この段階では.まだ性交渉は行いませんが.その過程で心身の陶酔を体験し.徐々に性器に官能を集中させるようにします。
ステップ4:治療的性行為(4~5日間)
上記3つのステップが完了した後.性行為を行うことができますが.これは完全にカジュアルな性交ではなく.異なる性機能障害に対する特定の操作で補う必要があります。
(1)インポテンツ 女性がペニスをリズミカルに撫でて勃起させ.ペニスが勃起して硬くなったら.女性は撫でるのをやめて勃起が収まるのを待つ。 これを何度か繰り返し.勃起が長持ちしてから性交渉に入ることができます。
(2) 早漏男性のペニスが刺激され.射精しそうになったら.女性は親指をペニスの繋ぎ目に当て.人差し指と中指をペニスの反対側.冠状溝の下に当てます。 前方から後方へ4秒間.ぎゅっと安定して押し.急に力を抜く。 このとき.爪を立てずに指を使うことと.左右に力を入れないことに注意する。 これを数回繰り返して.性交に臨みます。

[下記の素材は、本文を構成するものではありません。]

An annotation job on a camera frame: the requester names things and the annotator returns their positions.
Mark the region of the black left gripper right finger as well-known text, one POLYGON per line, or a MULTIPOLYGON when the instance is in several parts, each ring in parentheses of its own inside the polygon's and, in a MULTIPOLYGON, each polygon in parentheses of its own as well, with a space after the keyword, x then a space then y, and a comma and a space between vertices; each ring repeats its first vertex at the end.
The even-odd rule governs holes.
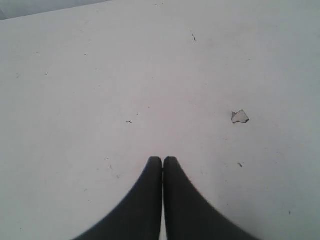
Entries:
POLYGON ((198 192, 174 156, 163 162, 163 202, 169 240, 255 240, 198 192))

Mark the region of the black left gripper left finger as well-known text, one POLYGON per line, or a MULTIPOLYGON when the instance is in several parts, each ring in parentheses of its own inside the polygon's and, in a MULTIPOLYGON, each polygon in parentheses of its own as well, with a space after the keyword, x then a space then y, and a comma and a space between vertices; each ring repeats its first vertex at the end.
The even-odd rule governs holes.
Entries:
POLYGON ((77 240, 158 240, 163 210, 163 164, 147 164, 129 193, 102 220, 77 240))

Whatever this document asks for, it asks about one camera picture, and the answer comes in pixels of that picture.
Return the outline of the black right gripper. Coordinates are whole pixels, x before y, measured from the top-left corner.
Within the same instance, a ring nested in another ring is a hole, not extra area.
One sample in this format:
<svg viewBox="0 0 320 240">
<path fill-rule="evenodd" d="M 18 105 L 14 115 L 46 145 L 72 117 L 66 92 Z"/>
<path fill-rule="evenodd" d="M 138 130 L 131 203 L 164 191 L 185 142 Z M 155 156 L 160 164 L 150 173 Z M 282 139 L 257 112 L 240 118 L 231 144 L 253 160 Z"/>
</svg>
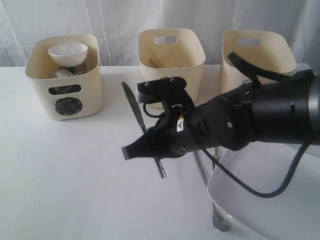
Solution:
<svg viewBox="0 0 320 240">
<path fill-rule="evenodd" d="M 121 148 L 125 160 L 178 158 L 188 152 L 222 146 L 240 150 L 257 139 L 252 94 L 232 90 L 199 106 L 184 95 L 176 105 L 165 101 L 155 126 Z"/>
</svg>

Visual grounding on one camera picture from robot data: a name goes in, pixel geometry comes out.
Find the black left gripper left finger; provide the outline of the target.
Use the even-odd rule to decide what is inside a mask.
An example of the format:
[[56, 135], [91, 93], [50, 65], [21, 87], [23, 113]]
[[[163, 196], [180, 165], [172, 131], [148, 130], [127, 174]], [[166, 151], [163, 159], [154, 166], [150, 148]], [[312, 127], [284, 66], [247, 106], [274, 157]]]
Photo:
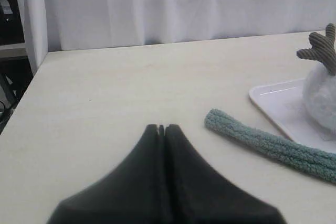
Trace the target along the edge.
[[61, 201], [48, 223], [164, 223], [163, 132], [147, 125], [112, 172]]

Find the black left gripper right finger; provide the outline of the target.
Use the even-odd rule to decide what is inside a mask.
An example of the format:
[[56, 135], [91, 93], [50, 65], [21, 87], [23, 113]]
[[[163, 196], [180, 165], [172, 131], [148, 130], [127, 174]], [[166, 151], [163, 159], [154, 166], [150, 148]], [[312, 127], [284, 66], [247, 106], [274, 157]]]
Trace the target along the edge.
[[280, 211], [207, 163], [178, 125], [165, 130], [165, 165], [175, 223], [285, 223]]

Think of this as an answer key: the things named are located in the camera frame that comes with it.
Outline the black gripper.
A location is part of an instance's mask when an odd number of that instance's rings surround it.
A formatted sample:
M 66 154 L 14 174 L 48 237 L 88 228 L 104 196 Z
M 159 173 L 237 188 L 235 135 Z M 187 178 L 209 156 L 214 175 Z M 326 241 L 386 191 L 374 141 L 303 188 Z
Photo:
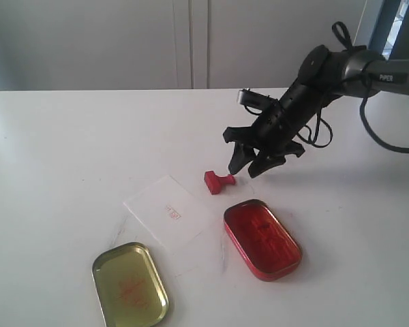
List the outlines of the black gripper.
M 224 131 L 224 141 L 234 144 L 229 173 L 238 174 L 250 164 L 248 174 L 256 178 L 284 165 L 287 155 L 302 156 L 305 149 L 294 141 L 295 137 L 317 149 L 327 147 L 317 143 L 320 125 L 327 125 L 322 118 L 322 109 L 326 106 L 326 89 L 298 80 L 266 110 L 243 106 L 256 120 L 249 127 L 227 127 Z

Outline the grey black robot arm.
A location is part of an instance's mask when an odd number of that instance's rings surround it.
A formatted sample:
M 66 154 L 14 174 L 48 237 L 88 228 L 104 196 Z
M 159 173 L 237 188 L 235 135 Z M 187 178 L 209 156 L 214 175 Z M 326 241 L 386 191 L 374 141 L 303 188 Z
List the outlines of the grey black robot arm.
M 247 167 L 255 178 L 285 164 L 287 155 L 302 156 L 305 149 L 294 137 L 312 117 L 322 123 L 322 109 L 342 96 L 363 100 L 359 114 L 365 130 L 378 145 L 409 154 L 409 148 L 380 139 L 367 122 L 366 102 L 381 91 L 409 96 L 409 59 L 387 60 L 363 46 L 341 52 L 331 52 L 323 45 L 314 48 L 280 99 L 240 90 L 239 103 L 255 109 L 257 118 L 249 127 L 228 127 L 224 131 L 224 141 L 234 143 L 229 172 L 237 174 Z

(3)射精しない 女性パートナーは.男性パートナーに膣内射精を求めず.ペニスへの手動刺激を強めに行い.男性パートナーが膣外に射精するように促します。 男性パートナーの精液が大陰唇に触れることで.自信は大きく向上する。 女性パートナーは素早くペニスを膣内に取り込みましょう(女性上位の体位で)。

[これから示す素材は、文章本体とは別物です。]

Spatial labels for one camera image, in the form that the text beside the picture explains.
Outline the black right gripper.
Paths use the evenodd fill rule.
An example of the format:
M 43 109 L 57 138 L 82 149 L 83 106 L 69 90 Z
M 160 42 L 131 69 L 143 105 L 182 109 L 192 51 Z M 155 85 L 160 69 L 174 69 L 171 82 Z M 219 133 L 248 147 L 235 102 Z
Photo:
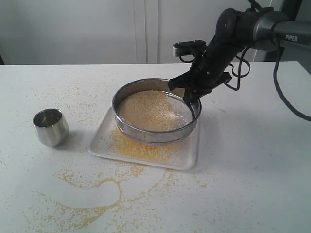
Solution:
M 228 84 L 232 77 L 228 72 L 217 70 L 206 57 L 196 58 L 189 71 L 169 79 L 168 88 L 172 91 L 176 88 L 185 89 L 183 100 L 192 114 L 192 121 L 197 118 L 197 97 L 210 94 L 222 84 Z

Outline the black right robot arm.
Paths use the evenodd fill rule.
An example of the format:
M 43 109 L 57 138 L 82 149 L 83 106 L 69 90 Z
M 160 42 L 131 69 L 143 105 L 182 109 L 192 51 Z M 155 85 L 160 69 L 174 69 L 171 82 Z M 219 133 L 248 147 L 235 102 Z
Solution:
M 310 121 L 310 116 L 295 109 L 281 91 L 277 79 L 280 62 L 280 48 L 297 46 L 303 49 L 311 47 L 310 22 L 290 21 L 288 17 L 272 7 L 261 7 L 253 0 L 246 11 L 233 8 L 225 9 L 218 18 L 215 35 L 209 44 L 203 40 L 179 42 L 174 44 L 174 55 L 181 59 L 192 55 L 188 72 L 170 79 L 168 88 L 185 90 L 183 100 L 190 104 L 213 89 L 224 84 L 238 91 L 240 88 L 242 63 L 250 48 L 262 51 L 276 51 L 276 63 L 273 81 L 276 91 L 296 116 Z

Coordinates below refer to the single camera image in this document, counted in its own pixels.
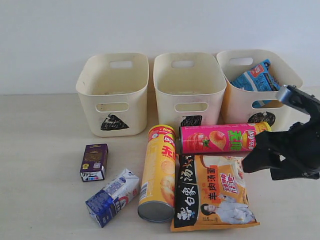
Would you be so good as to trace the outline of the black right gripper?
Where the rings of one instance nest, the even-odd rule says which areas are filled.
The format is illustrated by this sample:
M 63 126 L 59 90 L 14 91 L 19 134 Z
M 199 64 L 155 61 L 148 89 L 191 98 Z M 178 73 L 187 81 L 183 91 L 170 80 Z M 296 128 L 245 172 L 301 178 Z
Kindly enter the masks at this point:
M 270 169 L 274 181 L 320 178 L 319 120 L 298 121 L 287 131 L 263 131 L 255 136 L 255 143 L 242 161 L 245 173 Z

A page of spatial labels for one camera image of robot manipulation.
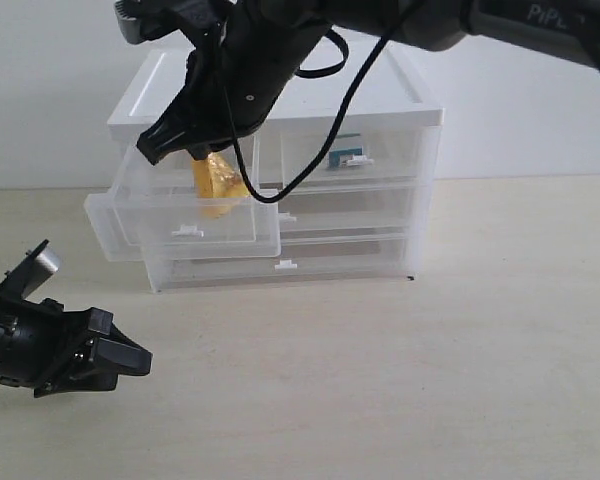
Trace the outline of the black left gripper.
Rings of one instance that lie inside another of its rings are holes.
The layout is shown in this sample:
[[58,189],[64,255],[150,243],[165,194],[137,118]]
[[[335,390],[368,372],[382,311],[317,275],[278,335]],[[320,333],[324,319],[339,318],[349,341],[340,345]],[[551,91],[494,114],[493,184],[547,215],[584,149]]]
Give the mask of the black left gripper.
[[31,389],[36,398],[109,392],[115,375],[146,376],[152,353],[99,308],[66,311],[53,301],[0,301],[0,384]]

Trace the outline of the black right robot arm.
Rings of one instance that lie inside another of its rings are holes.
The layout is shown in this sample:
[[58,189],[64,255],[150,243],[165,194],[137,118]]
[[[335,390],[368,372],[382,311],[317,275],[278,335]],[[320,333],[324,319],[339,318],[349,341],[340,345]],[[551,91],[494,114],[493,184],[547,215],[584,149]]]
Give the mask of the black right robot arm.
[[193,47],[183,87],[138,138],[151,163],[180,150],[201,159],[254,133],[337,28],[374,37],[370,61],[390,42],[438,52],[473,35],[600,74],[600,1],[121,1],[117,15],[129,42],[179,32]]

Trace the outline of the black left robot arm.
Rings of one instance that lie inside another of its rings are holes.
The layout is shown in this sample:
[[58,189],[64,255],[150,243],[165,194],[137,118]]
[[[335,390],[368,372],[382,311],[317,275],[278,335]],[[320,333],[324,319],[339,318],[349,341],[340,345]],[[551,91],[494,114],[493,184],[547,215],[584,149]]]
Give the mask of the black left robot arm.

(4)膣痙攣 最初は.適切な潤滑剤を用いて.徐々に指を膣内に挿入することで快感を体験させ.その後.さまざまなタイプのスペキュラム(小さいものから大きいものまで)を用意します。 患者が慣れてきたら.夫がトレーニングを補助し.徐々にペニスを膣に挿入していきます。 また.この方法は.性的集中力のトレーニングや自己リラクゼーションのトレーニングと併用するとよいでしょう。
(5)官能性の欠如とオーガズム障害 オナニーやマッサージ器でオーガズム反応を経験し始め.性交のために女性または男性の上体を選び.陰唇.クリトリス.会陰をペニスでよりゆっくりこする。膣へのペニス挿入は5cmあれば十分である。

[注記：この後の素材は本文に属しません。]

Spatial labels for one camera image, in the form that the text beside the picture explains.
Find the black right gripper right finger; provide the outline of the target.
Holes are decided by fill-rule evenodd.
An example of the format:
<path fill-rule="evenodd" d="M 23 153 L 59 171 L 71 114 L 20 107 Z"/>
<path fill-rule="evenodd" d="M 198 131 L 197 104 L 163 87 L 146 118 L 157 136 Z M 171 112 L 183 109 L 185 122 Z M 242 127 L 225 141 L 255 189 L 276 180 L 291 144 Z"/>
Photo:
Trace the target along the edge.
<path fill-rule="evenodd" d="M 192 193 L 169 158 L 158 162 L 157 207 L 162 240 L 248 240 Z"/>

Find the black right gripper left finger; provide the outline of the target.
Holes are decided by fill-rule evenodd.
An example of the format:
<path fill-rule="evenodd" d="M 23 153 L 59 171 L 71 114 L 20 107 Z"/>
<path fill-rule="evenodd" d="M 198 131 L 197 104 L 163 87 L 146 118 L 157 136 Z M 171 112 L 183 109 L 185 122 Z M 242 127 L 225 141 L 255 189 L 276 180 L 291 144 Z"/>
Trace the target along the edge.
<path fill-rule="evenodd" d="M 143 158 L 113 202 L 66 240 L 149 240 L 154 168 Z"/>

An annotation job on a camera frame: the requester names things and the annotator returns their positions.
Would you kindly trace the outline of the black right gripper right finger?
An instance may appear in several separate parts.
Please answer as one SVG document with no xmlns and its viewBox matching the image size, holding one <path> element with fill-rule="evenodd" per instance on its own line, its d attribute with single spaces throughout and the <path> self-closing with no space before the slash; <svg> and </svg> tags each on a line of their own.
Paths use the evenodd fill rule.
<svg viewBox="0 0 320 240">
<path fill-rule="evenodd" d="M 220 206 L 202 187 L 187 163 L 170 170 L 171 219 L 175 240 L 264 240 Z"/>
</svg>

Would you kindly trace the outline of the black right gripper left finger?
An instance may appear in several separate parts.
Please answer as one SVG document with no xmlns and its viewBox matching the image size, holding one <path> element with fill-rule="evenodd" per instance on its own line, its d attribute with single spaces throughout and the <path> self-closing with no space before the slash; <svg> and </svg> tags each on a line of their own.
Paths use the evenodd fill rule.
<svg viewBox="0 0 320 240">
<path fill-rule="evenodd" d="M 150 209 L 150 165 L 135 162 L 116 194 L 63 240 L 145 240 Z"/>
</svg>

1971年から1977年にかけて.マスターズ・ジョンソン研究所では.性的集中力トレーニングを使って.一次性インポテンツの19例に対して78.9%の成功率.二次性インポテンツの228例に対して85.4%の成功率.早漏の246例に対して95.1%.非射精の58例に対して74.1%の成功率で治療しました。 膣痙攣54例で成功率98.1%.オーガズム機能障害(官能性の欠如を含む)388例で成功率71.9%.性的嫌悪116例(男性35例.女性85例)で成功率92.4%であった。 性機能障害の治療法として.実績のある方法です。